| Exercise |
Print the first line of the material below and each line after it, exactly as written, ending with the line that contains "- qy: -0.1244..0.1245".

** Opening Input data block **

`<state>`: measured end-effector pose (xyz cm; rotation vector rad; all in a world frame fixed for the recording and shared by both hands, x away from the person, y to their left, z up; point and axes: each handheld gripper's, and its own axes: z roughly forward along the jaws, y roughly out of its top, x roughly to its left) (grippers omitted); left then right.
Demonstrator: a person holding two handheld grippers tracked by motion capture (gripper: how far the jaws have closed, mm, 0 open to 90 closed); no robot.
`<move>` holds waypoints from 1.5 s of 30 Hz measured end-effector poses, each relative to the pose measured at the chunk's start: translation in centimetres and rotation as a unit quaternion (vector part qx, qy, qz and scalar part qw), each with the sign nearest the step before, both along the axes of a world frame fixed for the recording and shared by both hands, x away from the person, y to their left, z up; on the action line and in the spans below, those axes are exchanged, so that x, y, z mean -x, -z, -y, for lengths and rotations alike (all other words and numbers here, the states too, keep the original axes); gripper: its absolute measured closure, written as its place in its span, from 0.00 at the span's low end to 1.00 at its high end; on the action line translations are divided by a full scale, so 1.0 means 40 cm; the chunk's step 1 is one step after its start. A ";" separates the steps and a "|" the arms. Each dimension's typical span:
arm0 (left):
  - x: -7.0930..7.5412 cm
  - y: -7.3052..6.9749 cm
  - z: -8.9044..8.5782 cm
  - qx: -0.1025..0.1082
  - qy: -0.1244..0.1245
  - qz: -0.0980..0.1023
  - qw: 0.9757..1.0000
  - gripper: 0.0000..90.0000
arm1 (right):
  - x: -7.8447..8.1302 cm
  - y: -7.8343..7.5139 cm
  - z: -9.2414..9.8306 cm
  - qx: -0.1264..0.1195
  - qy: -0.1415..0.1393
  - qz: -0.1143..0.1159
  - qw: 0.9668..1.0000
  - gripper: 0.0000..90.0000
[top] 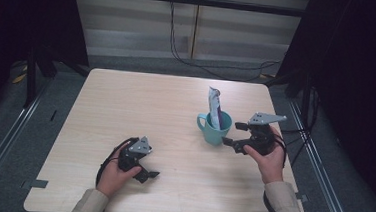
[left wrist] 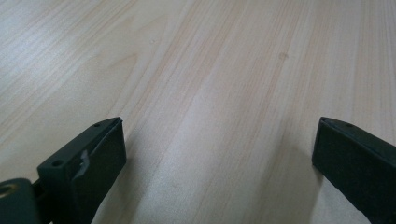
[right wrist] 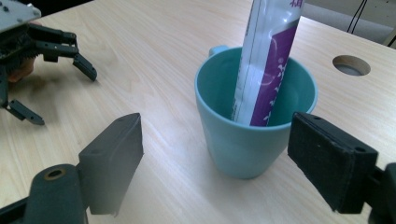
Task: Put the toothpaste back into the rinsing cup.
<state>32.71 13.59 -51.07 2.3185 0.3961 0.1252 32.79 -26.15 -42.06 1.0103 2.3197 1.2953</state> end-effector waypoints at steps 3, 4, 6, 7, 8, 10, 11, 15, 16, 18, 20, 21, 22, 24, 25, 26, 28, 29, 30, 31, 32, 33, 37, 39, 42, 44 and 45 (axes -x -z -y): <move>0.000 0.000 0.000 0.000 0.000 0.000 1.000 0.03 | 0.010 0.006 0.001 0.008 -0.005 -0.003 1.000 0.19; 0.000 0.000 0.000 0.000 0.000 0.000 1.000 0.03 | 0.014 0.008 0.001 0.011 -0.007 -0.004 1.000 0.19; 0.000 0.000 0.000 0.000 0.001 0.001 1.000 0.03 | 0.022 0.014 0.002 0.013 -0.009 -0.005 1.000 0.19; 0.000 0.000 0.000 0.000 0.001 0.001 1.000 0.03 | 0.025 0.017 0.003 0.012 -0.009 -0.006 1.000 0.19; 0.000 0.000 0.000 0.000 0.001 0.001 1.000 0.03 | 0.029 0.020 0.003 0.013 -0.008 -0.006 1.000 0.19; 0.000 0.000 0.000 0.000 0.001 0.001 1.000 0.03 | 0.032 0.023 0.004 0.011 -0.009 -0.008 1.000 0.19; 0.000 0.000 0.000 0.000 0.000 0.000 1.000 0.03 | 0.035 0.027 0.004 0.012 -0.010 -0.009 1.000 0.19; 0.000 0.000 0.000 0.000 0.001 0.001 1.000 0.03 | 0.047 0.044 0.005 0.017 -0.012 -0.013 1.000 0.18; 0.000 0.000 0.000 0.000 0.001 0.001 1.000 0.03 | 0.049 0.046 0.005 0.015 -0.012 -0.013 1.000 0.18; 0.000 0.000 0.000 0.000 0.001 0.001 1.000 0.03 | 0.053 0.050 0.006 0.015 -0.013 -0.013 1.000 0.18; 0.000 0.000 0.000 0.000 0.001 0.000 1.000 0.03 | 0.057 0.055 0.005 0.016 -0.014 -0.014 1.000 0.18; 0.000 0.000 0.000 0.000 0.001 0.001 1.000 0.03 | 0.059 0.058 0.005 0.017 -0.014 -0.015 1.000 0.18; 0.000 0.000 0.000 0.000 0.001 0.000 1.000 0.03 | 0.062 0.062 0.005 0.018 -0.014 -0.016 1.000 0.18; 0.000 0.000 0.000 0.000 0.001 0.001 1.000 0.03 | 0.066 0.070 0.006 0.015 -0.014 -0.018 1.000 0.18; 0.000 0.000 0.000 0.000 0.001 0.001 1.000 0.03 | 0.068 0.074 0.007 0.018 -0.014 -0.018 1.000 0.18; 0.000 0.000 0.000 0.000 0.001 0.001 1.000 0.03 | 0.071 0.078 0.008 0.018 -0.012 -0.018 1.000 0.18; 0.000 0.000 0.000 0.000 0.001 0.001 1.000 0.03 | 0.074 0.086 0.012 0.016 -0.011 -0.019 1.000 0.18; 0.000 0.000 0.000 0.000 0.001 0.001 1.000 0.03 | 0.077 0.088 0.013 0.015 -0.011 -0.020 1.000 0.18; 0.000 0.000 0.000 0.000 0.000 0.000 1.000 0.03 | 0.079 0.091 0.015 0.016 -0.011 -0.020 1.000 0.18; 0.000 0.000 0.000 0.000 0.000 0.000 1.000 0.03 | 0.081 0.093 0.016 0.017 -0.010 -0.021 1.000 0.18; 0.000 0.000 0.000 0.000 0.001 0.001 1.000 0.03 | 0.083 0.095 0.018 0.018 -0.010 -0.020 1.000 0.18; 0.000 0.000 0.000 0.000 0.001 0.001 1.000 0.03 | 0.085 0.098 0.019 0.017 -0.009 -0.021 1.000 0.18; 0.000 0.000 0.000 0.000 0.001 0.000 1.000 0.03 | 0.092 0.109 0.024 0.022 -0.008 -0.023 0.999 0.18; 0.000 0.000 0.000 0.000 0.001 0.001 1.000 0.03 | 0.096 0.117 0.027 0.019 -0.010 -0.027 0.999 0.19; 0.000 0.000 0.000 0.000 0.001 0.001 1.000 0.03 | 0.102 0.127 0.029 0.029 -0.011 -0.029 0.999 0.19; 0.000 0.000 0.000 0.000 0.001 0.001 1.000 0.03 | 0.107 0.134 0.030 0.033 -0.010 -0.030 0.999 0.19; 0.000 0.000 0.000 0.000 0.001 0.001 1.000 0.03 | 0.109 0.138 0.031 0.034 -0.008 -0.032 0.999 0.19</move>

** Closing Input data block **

| Result of this exercise |
`<state>`: measured end-effector pose (xyz cm; rotation vector rad; all in a world frame fixed for the recording and shared by both hands, x away from the person, y to their left, z up; point and axes: each handheld gripper's, and its own axes: z roughly forward along the jaws, y roughly out of its top, x roughly to its left) (grippers omitted); left then right.
Demonstrator: a person holding two handheld grippers tracked by motion capture (gripper: how far the jaws have closed, mm, 0 open to 90 closed); no robot.
`<move>` holds waypoints from 1.5 s of 30 Hz measured end-effector poses, each relative to the pose measured at the chunk's start: translation in centimetres and rotation as a unit quaternion (vector part qx, qy, qz and scalar part qw), each with the sign nearest the step before, both along the axes of a world frame fixed for the recording and shared by both hands, x away from the person, y to their left, z up; on the action line and in the spans below, those axes are exchanged, so that x, y, z mean -x, -z, -y, for lengths and rotations alike (all other words and numbers here, the states too, keep the original axes); gripper: its absolute measured closure, written as its place in its span, from 0.00 at the span's low end to 1.00 at its high end; on the action line translations are divided by a full scale, so 1.0 means 40 cm; the chunk's step 1 is one step after its start. A ";" separates the steps and a "|" the arms. Each dimension's typical span:
arm0 (left):
  - x: -7.0930..7.5412 cm
  - y: -7.3052..6.9749 cm
  - z: -8.9044..8.5782 cm
  - qx: -0.1025..0.1082
  - qy: -0.1244..0.1245

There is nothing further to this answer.